Artistic pretension is notably lacking at this central Hunts Point cultural

center. Occupying a converted section of the historic American Bank Note

warehouse on Barretto Street, the grassroots venture-complete with a stray cat

lurking in the office and a razor-wire fence standing guard outside-makes good

on the single resource it has in endless supply: attitude. Its acronym, BAAD!,

is no small coincidence, said Aviles, 38, pointing out the negative turned

positive. "That's a very Bronx thing to do."

As in his dance productions, Aviles-simply by being here-is making a

statement without saying a word. "He was determined to go back to the Bronx, a

place that he felt a connection to as a Puerto Rican man, and bring his sense

of art, his sense of beauty, his sense of politics right back home," said Bill

T. Jones, 49, the modern dance legend whose Manhattan-based Bill T. Jones/Arnie

Zane Dance Company counted Aviles among its ranks from 1987 through 1995. "I

applaud him for it. It's not easy....He wants [a downtown audience] on his own

terms, not their terms."

Tonight, the Arthur Aviles Typical Theatre will take a rare step outside

the neighborhood, opening the Central Park SummerStage festival, with two

repertory works and the specially commissioned "La Mezcla" (The Mix). The

latter documents dance evolution through the lens of a "New York-Rican"-a term

Aviles created to describe himself, a New York-born Puerto Rican who, unlike

the more culturally attuned "Nuyorican," cannot speak Spanish (a matter he's

mildly embarrassed to admit).

"La Mezcla" traces traditional Taino dance and music through its

permutations in salsa, modern and break-dance forms. "It's almost like an

anthropological study," Aviles said. Or a historical one, added Roger

Atihuibancex Hernandez, 43, a Taino Indian, who lives in East Harlem and will

perform in the production. "Most of our stories were passed on orally, through

music and dance," Hernandez said of the Areito style practiced by indigenous

groups of the Caribbean.

Fittingly, "La Mezcla" concludes with that most mutable of the four forms,

break dance. "Every couple of years, you get new moves," said performer Luis

"Mach3" Dalmasy, 17, of Washington Heights. "Aerial moves, backflips-it's a

crazy thing, you know, it's always changing."

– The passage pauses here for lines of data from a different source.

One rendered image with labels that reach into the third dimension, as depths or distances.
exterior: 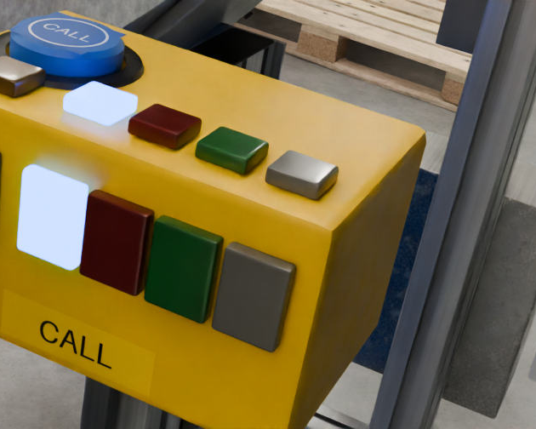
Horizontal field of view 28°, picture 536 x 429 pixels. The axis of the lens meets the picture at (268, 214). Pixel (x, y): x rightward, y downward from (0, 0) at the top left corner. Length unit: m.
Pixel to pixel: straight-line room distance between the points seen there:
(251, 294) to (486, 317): 0.68
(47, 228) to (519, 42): 0.51
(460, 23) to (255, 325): 0.60
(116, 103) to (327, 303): 0.09
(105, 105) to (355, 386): 1.78
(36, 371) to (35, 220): 1.65
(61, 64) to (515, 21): 0.49
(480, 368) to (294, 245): 0.71
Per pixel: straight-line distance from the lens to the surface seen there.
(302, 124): 0.37
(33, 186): 0.34
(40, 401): 1.93
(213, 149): 0.33
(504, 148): 0.82
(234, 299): 0.32
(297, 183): 0.32
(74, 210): 0.34
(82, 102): 0.34
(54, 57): 0.37
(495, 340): 0.99
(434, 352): 0.91
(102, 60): 0.38
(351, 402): 2.05
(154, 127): 0.33
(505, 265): 0.96
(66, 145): 0.34
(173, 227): 0.32
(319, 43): 3.66
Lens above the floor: 1.21
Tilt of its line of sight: 28 degrees down
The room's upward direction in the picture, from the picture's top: 11 degrees clockwise

SummerStage executive producer Erica Ruben cites the production as a model

for the festival's goals of introducing fresh-often ethnic-perspectives to a

broad audience. "We tend to be attracted to artists who are exploring these

themes," she said. "It's very much a New York City concept."

Aviles' parents, Daisy and Lucas, are from Puerto Rico. He was born in

Jamaica, Queens, and lived there until he was 10. The family spent three years

in Brentwood, Long Island, then resettled in the Bronx during Aviles' teen

years, eventually growing to 13 members. It was the 1970s, and hip-hop culture

was taking hold of the streets. "I had a distance from it, because I didn't

find my place in it," Aviles said. "It was difficult to be in that atmosphere

because it was incredibly macho. It's not that I had a problem with the form. I

had a problem with the social atmosphere."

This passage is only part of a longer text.